> _About this task_: Extract all lines from the data beneath that include the word "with".

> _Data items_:
★ ★ ★ ★
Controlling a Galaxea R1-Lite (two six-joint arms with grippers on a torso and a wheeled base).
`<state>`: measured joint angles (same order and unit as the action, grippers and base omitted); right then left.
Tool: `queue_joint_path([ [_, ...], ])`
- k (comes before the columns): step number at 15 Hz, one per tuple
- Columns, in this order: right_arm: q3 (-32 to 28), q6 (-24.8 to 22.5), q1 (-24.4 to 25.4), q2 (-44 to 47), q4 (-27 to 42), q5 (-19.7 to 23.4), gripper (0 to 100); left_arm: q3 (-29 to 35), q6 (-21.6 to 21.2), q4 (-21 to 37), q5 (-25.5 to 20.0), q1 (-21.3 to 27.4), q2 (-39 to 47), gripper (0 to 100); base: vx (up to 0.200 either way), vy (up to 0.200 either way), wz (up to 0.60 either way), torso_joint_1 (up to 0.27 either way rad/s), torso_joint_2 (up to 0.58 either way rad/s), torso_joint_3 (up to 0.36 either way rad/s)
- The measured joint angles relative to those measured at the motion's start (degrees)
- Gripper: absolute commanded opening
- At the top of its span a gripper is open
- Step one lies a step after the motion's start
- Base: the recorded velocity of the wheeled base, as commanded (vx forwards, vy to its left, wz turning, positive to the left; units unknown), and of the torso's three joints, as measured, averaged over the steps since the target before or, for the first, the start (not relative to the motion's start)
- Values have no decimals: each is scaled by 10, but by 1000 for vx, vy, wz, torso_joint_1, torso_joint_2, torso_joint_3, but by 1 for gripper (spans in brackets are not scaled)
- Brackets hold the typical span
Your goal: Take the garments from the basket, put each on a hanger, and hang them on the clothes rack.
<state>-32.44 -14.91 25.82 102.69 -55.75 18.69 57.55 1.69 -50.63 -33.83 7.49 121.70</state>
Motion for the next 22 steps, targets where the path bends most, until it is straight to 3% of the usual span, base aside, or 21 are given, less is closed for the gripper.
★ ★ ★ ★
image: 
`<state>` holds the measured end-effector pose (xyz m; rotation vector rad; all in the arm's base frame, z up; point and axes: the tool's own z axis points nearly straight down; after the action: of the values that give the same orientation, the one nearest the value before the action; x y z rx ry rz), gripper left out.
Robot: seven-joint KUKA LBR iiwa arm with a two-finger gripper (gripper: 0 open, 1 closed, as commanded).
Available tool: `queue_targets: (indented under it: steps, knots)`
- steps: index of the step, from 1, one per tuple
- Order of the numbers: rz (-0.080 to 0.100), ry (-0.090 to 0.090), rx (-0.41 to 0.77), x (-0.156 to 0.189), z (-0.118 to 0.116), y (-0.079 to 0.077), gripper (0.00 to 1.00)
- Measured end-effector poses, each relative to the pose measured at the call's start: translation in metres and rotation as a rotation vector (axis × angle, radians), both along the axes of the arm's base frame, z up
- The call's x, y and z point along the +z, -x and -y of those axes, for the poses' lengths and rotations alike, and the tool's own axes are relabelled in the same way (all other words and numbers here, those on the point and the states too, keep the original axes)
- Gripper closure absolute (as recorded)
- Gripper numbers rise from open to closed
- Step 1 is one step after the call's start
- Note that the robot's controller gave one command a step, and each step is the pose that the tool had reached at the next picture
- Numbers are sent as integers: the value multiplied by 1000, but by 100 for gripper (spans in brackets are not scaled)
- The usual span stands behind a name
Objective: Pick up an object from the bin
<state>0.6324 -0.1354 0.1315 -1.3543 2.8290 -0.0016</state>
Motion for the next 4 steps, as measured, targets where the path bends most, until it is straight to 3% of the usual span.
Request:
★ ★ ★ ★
> _Response box_:
Controlling a Galaxea R1-Lite (two six-joint arms with grippers on a torso and a wheeled base).
Robot: seven-joint KUKA LBR iiwa arm with a two-finger gripper (gripper: 0 open, 1 closed, as commanded).

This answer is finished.